Beset by functional inefficiencies, political and financial scandals and debilitating corruption, governments have failed to articulate a clear vision of how to recruit and motivate a work-force with performance and efficiency as guiding mantras. Government departments and agencies are struggling with the mediocre personnel they have; far away from the concept of a new public service in which expertise moves seamlessly between the government, private and non-profit sectors. The government is losing the talent war on two fronts. Its personnel system is slow in hiring, useless in firing, overly permissive in promoting, out of touch with performance and penurious in training. Sending officials to ivy-league universities in the US is a remedy worse than the disease!
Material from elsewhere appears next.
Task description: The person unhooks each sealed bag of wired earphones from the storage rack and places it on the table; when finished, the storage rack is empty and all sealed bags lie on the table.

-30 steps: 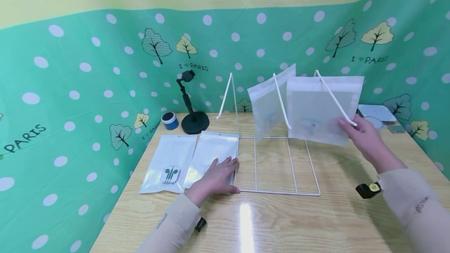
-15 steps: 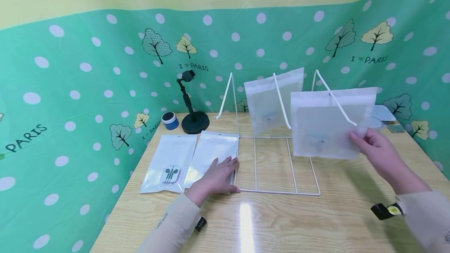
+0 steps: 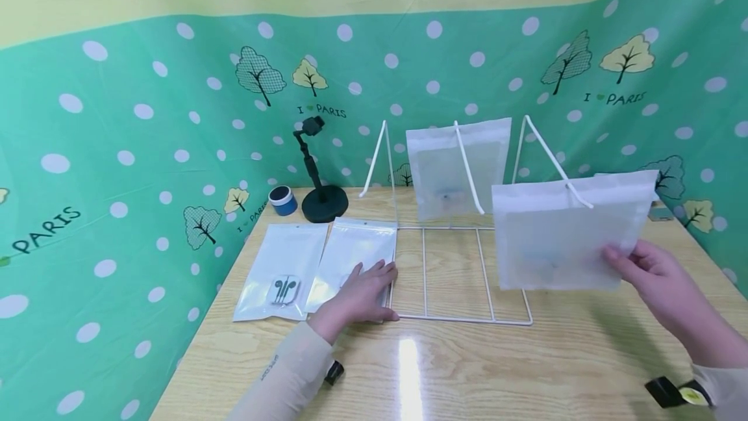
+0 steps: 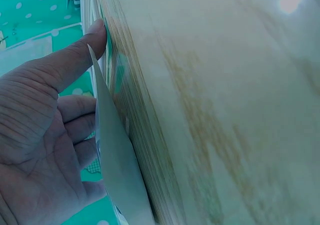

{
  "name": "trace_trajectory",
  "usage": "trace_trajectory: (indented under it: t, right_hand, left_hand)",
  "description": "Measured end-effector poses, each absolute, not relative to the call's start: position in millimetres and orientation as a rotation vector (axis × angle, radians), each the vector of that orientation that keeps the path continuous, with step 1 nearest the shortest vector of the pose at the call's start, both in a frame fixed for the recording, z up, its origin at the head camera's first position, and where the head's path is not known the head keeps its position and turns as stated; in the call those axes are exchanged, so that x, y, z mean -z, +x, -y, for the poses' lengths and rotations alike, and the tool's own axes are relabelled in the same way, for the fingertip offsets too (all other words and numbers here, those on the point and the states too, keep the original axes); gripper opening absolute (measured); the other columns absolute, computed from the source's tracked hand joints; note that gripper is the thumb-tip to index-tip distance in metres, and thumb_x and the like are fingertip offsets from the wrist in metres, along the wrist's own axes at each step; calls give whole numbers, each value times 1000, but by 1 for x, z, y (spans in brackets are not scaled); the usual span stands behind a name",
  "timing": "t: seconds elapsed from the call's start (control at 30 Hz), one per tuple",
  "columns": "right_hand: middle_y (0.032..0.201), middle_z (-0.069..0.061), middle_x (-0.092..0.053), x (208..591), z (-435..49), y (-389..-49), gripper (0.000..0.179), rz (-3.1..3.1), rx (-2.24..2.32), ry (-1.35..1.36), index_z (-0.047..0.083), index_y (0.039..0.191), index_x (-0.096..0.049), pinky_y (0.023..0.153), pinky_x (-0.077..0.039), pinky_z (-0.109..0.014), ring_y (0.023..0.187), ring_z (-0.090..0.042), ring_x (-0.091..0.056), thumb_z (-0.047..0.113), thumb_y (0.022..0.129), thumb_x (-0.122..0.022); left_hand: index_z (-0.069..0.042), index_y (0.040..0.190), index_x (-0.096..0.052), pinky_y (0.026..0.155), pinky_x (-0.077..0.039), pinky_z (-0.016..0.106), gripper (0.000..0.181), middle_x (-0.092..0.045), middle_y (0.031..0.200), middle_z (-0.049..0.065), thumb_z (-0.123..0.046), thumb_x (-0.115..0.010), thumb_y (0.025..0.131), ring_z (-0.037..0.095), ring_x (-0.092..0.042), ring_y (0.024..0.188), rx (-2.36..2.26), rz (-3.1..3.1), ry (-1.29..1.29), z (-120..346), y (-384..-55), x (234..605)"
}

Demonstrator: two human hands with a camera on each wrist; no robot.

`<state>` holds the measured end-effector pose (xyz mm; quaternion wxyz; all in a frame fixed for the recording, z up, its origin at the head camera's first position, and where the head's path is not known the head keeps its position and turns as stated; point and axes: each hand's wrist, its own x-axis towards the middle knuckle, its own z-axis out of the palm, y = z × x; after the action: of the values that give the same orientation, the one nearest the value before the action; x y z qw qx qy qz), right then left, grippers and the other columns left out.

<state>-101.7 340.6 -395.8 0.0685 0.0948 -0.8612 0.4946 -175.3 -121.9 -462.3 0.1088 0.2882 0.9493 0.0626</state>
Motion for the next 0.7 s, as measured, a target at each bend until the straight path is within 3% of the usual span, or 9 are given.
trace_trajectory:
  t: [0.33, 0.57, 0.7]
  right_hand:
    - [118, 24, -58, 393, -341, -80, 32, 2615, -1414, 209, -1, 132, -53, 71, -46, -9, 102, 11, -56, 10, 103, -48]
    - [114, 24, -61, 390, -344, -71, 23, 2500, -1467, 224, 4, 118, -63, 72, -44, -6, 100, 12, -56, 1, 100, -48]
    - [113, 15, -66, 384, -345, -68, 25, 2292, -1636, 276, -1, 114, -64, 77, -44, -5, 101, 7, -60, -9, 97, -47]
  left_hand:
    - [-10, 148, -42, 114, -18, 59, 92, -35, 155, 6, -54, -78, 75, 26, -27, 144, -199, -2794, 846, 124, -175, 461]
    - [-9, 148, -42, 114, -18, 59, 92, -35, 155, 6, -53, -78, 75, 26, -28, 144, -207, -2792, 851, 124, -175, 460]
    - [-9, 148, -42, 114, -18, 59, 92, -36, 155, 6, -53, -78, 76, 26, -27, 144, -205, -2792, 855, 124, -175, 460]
The government’s hierarchies are so thickened by needless layers that departments and agencies cannot provide the kind of work that today’s talented youth expects. Anyone who thinks that the huge pay increase by the Sixth Pay Commission has turned the tide in drawing talent should think again. All things being equal, the pay might pull in the occasional bright candidate. But all things are not equal. Governments are usually far behind the private and non-profit sectors in offering challenging work, professional atmosphere and a conducive ambience. Nevertheless, there is competition-by-volume for entry into civil services and all posts invariably get filled up. This is largely due to power-perk hunting and the safety and security of a government job where mediocrity prevails.
GOVERNMENTS at all levels have neglected the career development process for decades, allowing departments and agencies to ignore the steady calcification of career paths and erosion of learning opportunities. Remedies could include a flatter, leaner, more agile government; well-defined career paths; stable tenures coupled with dynamic rotational assignments; and performance-related promotions. In short, if the ‘Modi’fied governance model is to be effectively implemented, the IAS should transform itself into a ‘new public service’ responsive to the democratic and developmental imperatives of India.
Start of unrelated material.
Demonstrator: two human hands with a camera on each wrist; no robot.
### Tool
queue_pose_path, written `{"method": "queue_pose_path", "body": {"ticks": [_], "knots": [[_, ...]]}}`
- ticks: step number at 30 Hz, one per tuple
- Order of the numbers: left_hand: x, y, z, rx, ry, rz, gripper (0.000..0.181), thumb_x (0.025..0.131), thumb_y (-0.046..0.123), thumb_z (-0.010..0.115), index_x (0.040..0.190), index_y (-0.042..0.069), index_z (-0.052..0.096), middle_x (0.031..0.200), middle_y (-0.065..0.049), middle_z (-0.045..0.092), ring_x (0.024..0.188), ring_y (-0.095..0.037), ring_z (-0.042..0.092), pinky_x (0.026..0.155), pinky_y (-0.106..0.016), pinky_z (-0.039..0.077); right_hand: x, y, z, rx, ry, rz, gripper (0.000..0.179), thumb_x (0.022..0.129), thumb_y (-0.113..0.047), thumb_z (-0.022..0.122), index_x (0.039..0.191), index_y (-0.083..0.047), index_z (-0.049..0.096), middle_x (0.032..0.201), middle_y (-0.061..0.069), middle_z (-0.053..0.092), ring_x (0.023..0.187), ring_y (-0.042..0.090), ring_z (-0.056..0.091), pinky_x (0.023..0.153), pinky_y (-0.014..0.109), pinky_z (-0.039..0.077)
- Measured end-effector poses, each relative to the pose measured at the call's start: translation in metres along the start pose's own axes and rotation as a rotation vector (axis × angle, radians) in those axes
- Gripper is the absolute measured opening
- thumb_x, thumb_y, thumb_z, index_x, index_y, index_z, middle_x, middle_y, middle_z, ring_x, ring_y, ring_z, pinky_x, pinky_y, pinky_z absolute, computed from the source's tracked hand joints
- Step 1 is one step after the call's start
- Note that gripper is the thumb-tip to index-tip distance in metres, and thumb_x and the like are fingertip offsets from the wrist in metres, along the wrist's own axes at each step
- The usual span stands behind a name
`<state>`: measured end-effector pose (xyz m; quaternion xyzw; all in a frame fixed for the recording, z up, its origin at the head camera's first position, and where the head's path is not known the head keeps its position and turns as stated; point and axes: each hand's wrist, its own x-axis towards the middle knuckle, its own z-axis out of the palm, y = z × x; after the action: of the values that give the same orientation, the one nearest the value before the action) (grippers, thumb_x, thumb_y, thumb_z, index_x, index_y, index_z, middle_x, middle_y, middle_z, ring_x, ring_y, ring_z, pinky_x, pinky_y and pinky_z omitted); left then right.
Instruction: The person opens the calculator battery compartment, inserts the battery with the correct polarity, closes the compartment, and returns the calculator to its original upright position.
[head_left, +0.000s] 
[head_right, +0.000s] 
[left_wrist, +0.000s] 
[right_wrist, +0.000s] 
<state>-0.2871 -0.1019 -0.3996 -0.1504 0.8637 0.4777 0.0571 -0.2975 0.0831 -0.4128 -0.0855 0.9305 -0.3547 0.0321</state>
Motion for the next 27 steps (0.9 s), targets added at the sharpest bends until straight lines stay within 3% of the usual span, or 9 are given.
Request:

Even if the IAS officers adopt the ‘new public service’ mantra, they will not be able to deliver the kind of governance Modi wants. The reason is that in all central ministries, they are surrounded by a vast hidden work-force of legislators, rent-seekers, party activists, contractors and hangers-on. Most of these busybodies clothe themselves with designations such as OSD, private secretary, personal secretary, constituency manager, and so on, self-appoint themselves and even print visiting cards with the Ashoka Chakra to flaunt their ‘rank and status’. Some of them even impersonate and resort to blackmailing.
These touts, fakes and frauds first distance the public and the civil servants from the minister. Then everything, including meeting the minister, comes at a price. Even the IAS officers are forced to go through them if they are to interact with the minister. This is the root cause for the all-pervading corruption and misgovernance that marked the downfall of the UPA government. But despite the Modi takeover, this rot is still subsisting and lecherous characters have already surrounded the new ministers!
Prime Minister Narendra Modi should root out the menace of touts, fakes and frauds in the ministries if he wants to build confidence in the bureaucracy and provide freedom and incentive for them to innovate and deliver. The sooner it is donethe better, if India’s ‘Modi’fiedgovernance is to take off!